After looking into the details of this week's Level-5 press conference, I'm excited and apprehensive about Ni no Kuni. In addition to this Studio Ghibli game being shown off in demo form, the book that will be bundled with the game -- a spellbook called the Magic Master -- was finally shown to the press. I'm concerned about the relationship between that book and the game. The spellbook has the potential to add wonder and awe to the experience, and to take the game in bold new directions, but there's also the chance it could wind up as a clunky nuisance that drives up the game's price.
When Ni no Kuni was first revealed, I assumed the bundled book might be a jazzed-up game manual, running about 50 pages and trying to inject thrills into a normally mundane booklet. But now it's clear that Ni no Kuni's spellbook is actually going to be something closer to a strategy guide: 352 glossy pages, filled with spells, a bestiary, alchemy recipes, a catalogue of Imagine creatures, and decodable "hints," with plenty of accompanying flavor text. The book apparently will ship with every copy of Ni no Kuni.
The guidebook is an ambitious undertaking, but also a potentially dangerous one. What happens to game balance when every player has a strategy guide? When all the little pieces of information that would be so fun to discover are consolidated into a volume that the developers actually pushed upon the consumer? Much of the challenge in RPGs is to root out these details and exploit them, and Ni no Kuni might wind up trading that challenge for the novelty of its spellbook.

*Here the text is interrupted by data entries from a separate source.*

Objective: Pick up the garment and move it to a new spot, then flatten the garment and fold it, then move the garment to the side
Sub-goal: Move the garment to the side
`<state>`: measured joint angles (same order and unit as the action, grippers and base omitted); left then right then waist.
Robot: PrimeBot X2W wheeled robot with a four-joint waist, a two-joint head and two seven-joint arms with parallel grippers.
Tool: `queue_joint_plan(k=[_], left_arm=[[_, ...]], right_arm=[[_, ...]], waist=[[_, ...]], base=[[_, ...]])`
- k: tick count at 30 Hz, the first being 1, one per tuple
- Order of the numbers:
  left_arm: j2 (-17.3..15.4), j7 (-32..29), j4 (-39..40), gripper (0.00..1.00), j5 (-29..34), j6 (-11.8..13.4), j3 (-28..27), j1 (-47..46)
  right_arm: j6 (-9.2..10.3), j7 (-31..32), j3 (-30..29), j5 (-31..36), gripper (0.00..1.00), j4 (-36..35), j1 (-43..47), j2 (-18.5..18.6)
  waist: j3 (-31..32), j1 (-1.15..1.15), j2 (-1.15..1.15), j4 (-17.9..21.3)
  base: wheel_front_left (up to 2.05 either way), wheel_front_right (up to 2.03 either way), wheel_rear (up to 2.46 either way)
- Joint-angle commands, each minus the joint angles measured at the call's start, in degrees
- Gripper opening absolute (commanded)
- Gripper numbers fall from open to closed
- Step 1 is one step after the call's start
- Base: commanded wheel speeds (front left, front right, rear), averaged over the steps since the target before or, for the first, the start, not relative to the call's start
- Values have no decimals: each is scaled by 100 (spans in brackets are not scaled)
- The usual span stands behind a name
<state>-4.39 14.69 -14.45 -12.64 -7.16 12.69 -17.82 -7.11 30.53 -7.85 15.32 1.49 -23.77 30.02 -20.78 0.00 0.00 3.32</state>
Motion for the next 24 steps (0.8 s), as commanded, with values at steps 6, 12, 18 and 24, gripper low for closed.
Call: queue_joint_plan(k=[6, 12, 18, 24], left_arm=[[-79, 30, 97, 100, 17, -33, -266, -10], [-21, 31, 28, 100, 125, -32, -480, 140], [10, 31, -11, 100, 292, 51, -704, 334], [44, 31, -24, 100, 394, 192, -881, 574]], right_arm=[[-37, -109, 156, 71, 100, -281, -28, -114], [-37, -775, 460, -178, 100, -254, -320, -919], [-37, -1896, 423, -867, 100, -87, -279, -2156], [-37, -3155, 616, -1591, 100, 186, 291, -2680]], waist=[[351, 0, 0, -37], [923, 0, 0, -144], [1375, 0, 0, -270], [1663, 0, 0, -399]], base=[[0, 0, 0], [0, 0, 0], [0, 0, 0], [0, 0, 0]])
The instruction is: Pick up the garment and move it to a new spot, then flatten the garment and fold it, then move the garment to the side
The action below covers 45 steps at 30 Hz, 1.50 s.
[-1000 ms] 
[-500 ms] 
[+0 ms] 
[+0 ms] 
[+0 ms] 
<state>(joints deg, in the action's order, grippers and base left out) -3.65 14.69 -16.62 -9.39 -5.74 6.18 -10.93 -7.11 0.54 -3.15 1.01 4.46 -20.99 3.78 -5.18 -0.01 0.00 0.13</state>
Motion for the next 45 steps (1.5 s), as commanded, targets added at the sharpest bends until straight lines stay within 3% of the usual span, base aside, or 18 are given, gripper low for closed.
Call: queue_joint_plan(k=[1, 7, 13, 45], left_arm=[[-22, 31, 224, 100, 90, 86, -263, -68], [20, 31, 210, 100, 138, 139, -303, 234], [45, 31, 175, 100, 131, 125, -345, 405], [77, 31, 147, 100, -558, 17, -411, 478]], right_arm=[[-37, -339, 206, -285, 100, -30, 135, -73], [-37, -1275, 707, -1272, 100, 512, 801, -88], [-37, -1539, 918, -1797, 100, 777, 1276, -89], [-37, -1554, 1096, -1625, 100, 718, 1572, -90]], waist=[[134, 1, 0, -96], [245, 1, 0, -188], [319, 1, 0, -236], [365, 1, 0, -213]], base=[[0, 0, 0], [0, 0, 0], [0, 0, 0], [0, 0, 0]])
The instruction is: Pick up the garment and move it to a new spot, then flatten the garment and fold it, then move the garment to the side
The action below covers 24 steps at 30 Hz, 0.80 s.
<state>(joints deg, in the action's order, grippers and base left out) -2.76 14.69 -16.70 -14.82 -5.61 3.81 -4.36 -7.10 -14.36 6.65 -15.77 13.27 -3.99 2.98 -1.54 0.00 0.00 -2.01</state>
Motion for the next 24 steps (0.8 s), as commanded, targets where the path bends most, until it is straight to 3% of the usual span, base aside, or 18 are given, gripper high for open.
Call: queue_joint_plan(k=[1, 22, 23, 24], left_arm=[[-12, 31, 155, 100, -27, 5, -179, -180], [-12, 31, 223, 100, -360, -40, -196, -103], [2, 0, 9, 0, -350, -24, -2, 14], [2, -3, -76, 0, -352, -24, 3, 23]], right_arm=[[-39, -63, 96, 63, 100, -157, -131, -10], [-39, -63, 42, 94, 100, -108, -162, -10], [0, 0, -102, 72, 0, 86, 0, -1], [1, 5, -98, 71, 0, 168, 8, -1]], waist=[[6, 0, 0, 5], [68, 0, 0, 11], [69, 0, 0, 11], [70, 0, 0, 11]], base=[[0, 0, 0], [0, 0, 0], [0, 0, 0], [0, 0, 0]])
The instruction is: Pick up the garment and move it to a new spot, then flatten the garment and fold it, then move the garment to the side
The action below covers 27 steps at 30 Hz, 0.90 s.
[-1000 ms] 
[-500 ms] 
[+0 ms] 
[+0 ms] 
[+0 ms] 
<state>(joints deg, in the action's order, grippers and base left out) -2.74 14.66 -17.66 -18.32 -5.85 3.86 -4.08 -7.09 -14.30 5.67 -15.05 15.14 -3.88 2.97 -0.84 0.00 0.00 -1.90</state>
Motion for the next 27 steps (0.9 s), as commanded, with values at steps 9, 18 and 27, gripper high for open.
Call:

One might say that players aren't forced to look things up in a guide and could enjoy the game without it, but the problem is that this book is begging to be read. Not only is it bundled with the game itself, but it's full of story details, history and lore, and it's gorgeous-looking. The message from the developer seems to be that the game experience is incomplete without the book. Studio Ghibli's productions generally convey a sense of childlike innocence and discovery. That seems to play into the design of the spellbook, which seems like a book that should be meadered through, sometimes for tracking down information and sometimes just for exploring the pages.
The game and book have a relationship that will be difficult to balance. If the book figures heavily in the gameplay of Ni no Kuni, the game risks alienating people who don't have the book or who don't want to cart around a 352-page tome with their DS. On the other hand, if the book contains already-obvious information and doesn't connect with the game very well, it becomes a collector's item that is forcibly bundled with the game, upping the price and taking up space. It will be very easy for the book to become either too essential or too unnecessary.
But aside from creating challenges, the book also provides a unique opportunity for Level-5 to turn the RPG genre -- perhaps even the whole game industry -- on its head. It offers the opportunity for games to transcend our screens and become larger meta-games that stay with us long after we're forced to step away from our TVs and handhelds.
Picturing that sort of relationship between book and game, the closest thing I can think of is The Fool's Errand, a Mac puzzle game by Cliff Johnson. The Fool's Errand carefully doled out small puzzles and pieces of prose in a way that they all connected to solve one big puzzle, the Sun's Map. Only by solving the puzzles and by carefully poring over the story could the game be completed. This type of game is called a meta-puzzle, and Mr. Johnson became famous for them.
Of course, both the puzzles and supplemental story of The Fool's Errand were confined to a computer screen. Ni no Kuni wouldn't have that problem. Prose and puzzles in the book could be used to reap tangible in-game rewards, while the inside the game there would be keys to unlock further secrets in the book. The story could bleed between the two, requiring both components to get the full backstory. If done gracefully, this meta-puzzle arrangement wouldn't directly hurt players without the book, while still keeping the book useful and interesting.
Or, to make this hypothetical little more sinister and unsettling (like some Ghibli films), what if the book were an unreliable narrator? The early parts of the book might start out as guide, with correct information, but then as the player progresses, odd discrepancies start to show up between stories told by the game and the book. The book had to have been written by somebody: what if that somebody had wicked intentions? If then the goal became to take information from the game and solve the misinformation in the "guide?" The possibilities to create an ensnaring story are limitless.
Perhaps my ideas are starting to get ridiculous at this point, but the more I think of how to tie a guide book and a game together, the more I see what kind of amazing storytelling opportunity the developers have on their hands. Instead of just regurgitating information, the spellbook could overcome the obstacles that giving a guide to players creates and instead provide a deeper experience for players. What a wasted opportunity if the book really is just a glorified guide after all.